Whenever the string "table" turns up in a line below, that line should be copied.

*** Opening RECORDS PROVIDED ***

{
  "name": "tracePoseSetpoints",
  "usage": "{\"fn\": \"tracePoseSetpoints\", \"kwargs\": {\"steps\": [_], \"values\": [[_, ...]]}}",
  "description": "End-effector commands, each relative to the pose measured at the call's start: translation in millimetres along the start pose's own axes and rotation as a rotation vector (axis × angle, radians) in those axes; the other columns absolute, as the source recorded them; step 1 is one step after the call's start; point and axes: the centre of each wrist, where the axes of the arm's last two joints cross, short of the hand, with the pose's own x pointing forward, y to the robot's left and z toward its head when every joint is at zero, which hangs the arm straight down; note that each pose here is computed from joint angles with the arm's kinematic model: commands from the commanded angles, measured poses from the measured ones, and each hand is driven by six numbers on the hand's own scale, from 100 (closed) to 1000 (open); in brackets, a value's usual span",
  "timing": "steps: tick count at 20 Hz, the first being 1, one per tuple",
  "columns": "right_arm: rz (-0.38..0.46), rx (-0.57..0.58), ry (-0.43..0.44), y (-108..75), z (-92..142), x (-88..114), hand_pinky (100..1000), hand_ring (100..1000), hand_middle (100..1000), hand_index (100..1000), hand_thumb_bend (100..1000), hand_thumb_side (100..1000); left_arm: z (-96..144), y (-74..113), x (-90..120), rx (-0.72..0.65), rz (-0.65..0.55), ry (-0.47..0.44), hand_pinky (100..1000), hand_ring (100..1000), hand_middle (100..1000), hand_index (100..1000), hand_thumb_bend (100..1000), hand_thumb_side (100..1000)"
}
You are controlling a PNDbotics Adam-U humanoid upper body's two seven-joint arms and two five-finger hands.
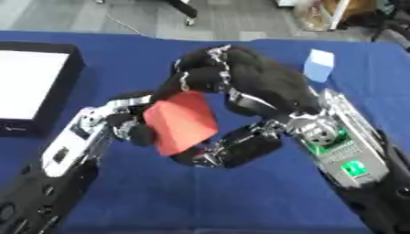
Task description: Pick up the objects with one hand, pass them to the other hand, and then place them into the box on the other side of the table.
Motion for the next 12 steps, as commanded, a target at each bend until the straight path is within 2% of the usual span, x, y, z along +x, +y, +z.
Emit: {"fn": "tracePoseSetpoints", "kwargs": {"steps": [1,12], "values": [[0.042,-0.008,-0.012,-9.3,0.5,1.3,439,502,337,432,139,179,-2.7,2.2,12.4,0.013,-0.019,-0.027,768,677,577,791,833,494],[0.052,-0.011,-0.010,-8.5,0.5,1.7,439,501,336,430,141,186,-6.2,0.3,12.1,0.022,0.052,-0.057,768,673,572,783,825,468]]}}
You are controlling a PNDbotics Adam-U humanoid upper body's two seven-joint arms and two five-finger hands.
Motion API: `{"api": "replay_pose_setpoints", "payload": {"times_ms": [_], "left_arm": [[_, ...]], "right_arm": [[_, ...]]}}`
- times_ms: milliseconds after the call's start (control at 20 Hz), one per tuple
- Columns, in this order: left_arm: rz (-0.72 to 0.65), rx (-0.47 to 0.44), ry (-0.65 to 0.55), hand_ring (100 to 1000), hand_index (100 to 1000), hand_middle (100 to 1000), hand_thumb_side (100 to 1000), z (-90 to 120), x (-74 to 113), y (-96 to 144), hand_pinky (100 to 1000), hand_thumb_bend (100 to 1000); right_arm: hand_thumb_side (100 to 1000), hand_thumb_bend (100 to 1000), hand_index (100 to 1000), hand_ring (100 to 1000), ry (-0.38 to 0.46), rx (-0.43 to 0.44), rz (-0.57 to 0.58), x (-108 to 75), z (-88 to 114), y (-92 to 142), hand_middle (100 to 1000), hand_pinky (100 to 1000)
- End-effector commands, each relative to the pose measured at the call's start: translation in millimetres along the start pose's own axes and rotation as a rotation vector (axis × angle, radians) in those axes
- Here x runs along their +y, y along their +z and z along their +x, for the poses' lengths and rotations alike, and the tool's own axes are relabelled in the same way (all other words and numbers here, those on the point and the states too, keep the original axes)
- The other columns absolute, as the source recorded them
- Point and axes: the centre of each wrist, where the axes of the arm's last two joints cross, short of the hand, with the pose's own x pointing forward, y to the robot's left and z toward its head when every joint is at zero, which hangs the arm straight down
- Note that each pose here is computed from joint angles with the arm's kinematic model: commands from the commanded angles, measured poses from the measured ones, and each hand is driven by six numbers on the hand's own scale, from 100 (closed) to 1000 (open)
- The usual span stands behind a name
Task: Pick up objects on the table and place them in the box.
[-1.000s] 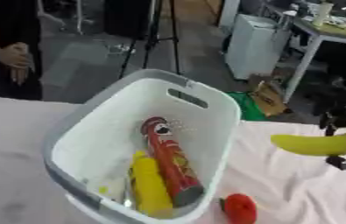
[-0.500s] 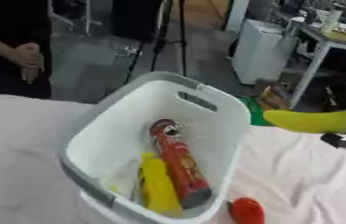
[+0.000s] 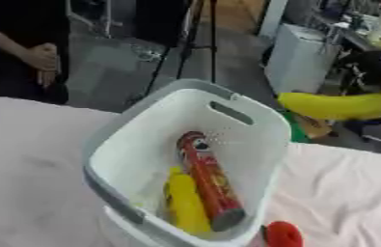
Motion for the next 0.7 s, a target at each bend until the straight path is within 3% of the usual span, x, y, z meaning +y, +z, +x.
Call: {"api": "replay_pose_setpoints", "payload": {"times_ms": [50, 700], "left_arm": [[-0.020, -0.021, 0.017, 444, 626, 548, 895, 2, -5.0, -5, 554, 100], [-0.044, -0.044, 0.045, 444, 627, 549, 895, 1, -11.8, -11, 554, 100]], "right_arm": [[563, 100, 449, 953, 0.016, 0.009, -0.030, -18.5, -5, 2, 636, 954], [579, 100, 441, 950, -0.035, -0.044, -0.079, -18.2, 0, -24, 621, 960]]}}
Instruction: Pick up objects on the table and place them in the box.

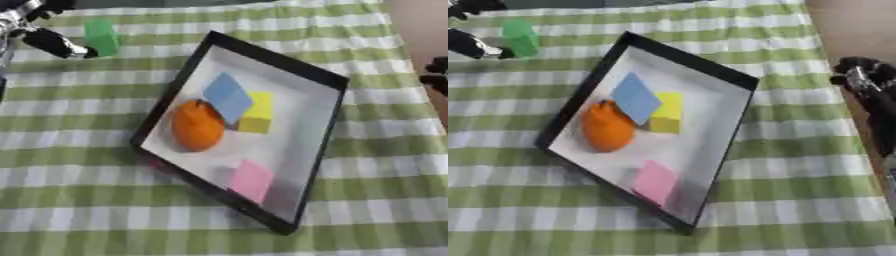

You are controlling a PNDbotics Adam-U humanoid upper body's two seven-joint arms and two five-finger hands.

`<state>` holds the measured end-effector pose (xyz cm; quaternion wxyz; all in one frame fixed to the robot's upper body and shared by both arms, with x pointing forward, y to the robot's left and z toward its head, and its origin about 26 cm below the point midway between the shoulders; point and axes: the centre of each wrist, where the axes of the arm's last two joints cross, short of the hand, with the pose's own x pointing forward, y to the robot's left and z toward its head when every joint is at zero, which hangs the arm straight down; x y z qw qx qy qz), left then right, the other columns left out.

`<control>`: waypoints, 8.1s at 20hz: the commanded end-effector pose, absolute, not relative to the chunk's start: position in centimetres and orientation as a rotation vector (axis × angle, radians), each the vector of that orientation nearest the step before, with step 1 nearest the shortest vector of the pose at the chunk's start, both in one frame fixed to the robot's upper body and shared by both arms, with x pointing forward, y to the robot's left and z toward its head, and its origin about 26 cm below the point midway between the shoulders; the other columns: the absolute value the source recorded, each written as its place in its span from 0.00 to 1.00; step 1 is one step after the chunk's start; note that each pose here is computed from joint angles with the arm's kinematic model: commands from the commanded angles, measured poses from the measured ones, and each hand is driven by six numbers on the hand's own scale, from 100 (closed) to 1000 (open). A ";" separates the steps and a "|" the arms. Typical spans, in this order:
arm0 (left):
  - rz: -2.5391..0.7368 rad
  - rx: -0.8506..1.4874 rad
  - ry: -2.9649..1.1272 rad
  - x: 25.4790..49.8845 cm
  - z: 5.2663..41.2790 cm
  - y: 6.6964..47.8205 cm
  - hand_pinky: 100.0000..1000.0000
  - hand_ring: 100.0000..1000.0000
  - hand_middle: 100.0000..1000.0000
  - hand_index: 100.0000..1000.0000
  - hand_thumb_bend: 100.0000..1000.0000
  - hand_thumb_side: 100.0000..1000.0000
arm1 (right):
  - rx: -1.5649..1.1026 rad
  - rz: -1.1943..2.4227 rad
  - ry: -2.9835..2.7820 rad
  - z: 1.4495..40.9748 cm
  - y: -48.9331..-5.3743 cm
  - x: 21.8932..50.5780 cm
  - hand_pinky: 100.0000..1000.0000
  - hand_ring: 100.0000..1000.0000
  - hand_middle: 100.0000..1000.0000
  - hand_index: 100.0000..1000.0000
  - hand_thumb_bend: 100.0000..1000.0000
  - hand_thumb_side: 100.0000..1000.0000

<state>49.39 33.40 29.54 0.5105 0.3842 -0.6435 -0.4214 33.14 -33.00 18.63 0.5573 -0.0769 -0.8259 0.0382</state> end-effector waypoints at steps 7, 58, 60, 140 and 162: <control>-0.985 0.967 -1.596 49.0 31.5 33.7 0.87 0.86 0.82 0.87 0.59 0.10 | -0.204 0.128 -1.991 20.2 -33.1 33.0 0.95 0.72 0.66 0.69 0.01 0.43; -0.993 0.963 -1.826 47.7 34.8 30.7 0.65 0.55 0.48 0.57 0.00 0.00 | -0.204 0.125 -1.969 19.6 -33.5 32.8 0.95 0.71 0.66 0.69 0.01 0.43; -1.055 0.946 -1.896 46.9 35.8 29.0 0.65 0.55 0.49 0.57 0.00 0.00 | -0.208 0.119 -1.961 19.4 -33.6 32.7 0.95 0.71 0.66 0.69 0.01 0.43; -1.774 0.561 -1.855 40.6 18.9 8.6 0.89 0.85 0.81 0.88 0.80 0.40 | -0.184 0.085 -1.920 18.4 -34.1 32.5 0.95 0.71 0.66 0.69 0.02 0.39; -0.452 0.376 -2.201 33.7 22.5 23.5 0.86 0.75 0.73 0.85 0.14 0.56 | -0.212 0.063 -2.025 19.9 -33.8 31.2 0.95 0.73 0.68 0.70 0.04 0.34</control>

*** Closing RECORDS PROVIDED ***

- EXERCISE ANSWER -
Task description: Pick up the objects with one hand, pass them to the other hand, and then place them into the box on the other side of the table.
Task: Pick up objects on the table and place them in the box.
Instruction: Pick up objects on the table and place them in the box.

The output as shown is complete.